PARIS: Les images du braquage spectaculaire au musée du Louvre, en octobre en plein Paris, filmées par des caméras de vidéosurveillance ont été montrées pour la première fois dimanche par les chaines TF1 et France Télévision.

On y voit notamment deux des cambrioleurs: l'un porte une cagoule noire et un gilet jaune, l'autre est vêtu de noir et d'un casque de moto.
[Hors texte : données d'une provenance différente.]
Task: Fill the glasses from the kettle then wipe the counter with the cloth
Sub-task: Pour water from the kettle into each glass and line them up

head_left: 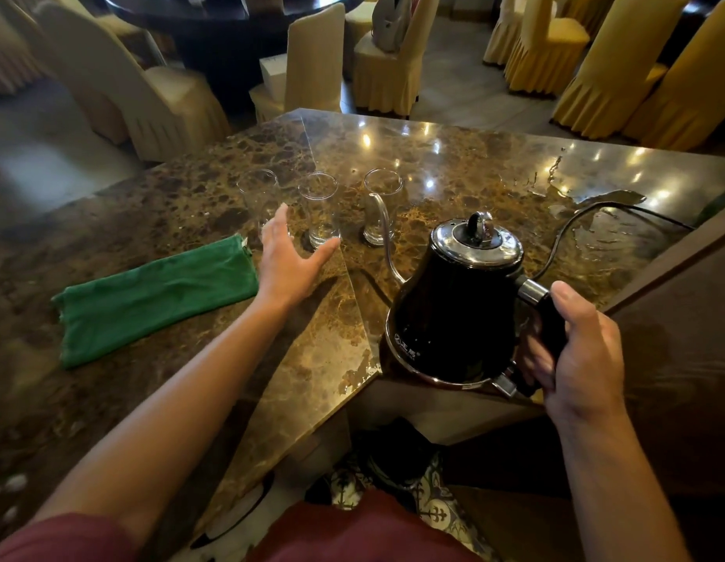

Tous deux s’introduisent dans la galerie Apollon où se trouvaient les bijoux.

louvre

Ces images les montrent enjambant la porte-fenêtre, après être montés via un monte-charge.

L'un des deux hommes, s'attaque, muni d'une disqueuse, à la vitrine dans laquelle se trouvait le diadème de l'Impératrice Eugénie, qu'il parvient à saisir après avoir donné des coups de poings dans le verre.

Il vient ensuite en aide au deuxième malfaiteur s'affairant sur la vitrine voisine, qui attrape plusieurs bijoux à toute vitesse.

Le tout aura duré moins de quatre minutes, sous les yeux de quelques agents impuissants, l'un d'eux brandissant un poteau de guidage sans savoir que faire, selon les images de France Télévisions.

Le butin a été estimé à 88  millions d'euros.

Les voleurs auraient pu être stoppés "à 30 secondes près", a notamment estimé mi-décembre Noël Corbin, chef de l'Inspection générale des affaires culturelles (Igac).